▶ PROBLEM TO WORK ON
Lines holding the string "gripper" in the listing below are to be copied.

▶ PROVIDED DATA
+ + + +

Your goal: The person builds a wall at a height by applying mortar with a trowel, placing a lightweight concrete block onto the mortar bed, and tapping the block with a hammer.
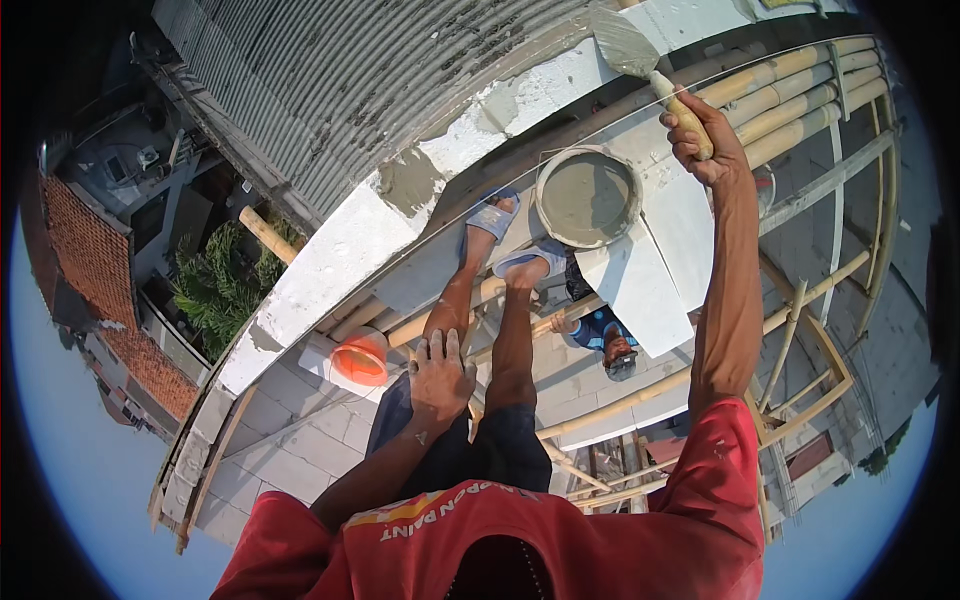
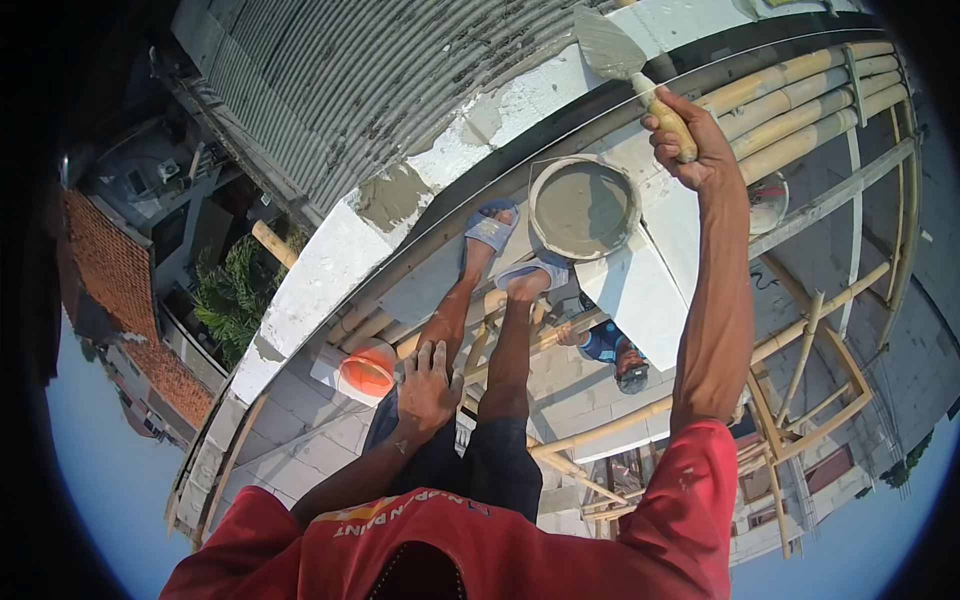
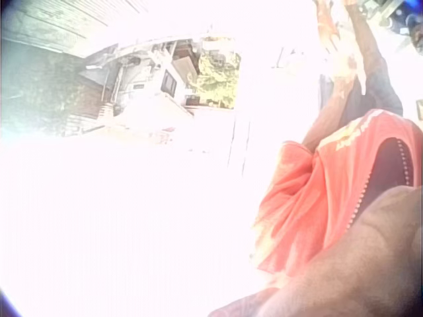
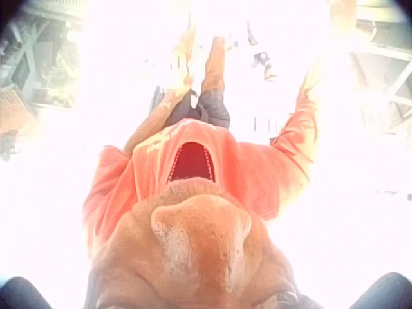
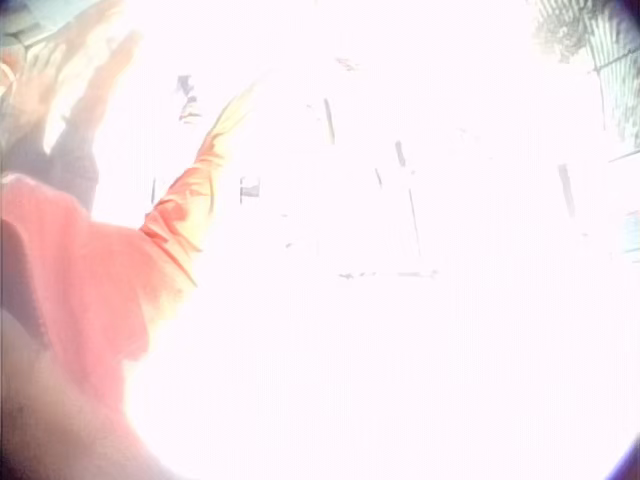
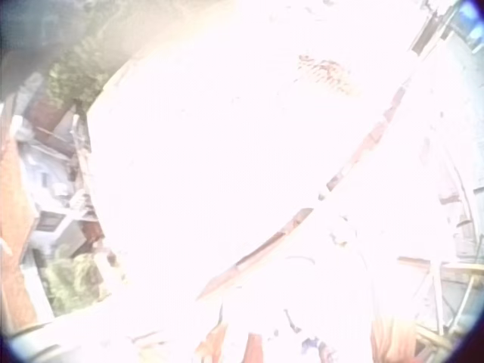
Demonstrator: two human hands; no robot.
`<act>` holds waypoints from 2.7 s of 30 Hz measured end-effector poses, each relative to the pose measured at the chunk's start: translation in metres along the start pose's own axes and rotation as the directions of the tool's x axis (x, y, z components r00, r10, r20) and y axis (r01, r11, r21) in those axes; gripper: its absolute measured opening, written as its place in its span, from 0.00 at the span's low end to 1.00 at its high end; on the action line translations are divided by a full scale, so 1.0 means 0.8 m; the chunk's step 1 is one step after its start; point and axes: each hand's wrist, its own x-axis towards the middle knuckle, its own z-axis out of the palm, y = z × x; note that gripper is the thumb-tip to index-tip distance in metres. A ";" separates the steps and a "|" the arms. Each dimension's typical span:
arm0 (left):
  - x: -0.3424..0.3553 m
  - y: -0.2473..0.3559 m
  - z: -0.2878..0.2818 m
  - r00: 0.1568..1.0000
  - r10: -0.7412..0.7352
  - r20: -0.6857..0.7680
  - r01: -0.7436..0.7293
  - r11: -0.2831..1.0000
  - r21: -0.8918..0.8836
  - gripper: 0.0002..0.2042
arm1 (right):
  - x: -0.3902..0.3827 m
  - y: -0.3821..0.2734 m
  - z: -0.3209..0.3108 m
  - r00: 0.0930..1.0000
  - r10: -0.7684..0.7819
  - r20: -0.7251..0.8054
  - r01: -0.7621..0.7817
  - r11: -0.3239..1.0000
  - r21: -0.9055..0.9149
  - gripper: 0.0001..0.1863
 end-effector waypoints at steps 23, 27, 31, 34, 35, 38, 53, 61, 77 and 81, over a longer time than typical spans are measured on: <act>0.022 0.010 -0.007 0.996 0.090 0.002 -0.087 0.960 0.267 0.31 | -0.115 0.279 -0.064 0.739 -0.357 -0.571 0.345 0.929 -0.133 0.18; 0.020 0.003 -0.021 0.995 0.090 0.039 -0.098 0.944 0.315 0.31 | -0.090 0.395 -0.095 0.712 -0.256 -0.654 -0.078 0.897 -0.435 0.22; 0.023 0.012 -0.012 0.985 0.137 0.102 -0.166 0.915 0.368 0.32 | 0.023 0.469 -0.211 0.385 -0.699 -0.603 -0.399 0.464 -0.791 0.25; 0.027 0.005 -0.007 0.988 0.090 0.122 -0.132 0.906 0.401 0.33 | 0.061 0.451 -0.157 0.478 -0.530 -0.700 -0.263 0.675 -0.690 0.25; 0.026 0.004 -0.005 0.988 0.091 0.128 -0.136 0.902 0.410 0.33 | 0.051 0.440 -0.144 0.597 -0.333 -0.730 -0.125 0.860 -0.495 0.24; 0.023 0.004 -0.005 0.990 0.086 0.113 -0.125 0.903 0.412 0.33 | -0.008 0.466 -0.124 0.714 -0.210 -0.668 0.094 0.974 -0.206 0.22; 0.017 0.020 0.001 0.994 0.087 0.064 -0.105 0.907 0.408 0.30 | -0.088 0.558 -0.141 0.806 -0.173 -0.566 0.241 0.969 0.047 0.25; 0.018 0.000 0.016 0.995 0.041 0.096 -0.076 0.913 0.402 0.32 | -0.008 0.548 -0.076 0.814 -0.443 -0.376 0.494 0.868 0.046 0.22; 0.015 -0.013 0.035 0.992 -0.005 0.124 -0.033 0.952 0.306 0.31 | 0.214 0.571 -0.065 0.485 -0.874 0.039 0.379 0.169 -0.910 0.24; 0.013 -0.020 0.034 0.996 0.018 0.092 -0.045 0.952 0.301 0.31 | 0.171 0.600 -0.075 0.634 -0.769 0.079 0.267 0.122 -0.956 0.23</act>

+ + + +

▶ EXERCISE OUTPUT
`<act>` holds waypoints from 2.7 s of 30 Hz measured end-effector poses, each relative to the pose measured at the chunk's start: translation in metres along the start pose's own axes and rotation as the directions of the tool's x axis (x, y, z components r00, r10, r20) and y axis (r01, r11, r21) in those axes; gripper: its absolute measured opening, written as its place in its span, from 0.00 at the span's low end to 1.00 at its high end; on the action line translations are divided by a full scale, so 1.0 means 0.8 m; the chunk's step 1 is one step after its start; point and axes: each hand's wrist, its own x-axis towards the middle knuckle, its own z-axis out of the palm, y = z × x; note that gripper is the thumb-tip to index-tip distance in metres. A ";" separates the steps and a "|" the arms. Each dimension's typical span:
  - gripper: 0.0002..0.2042
  - gripper: 0.0001..0.1863

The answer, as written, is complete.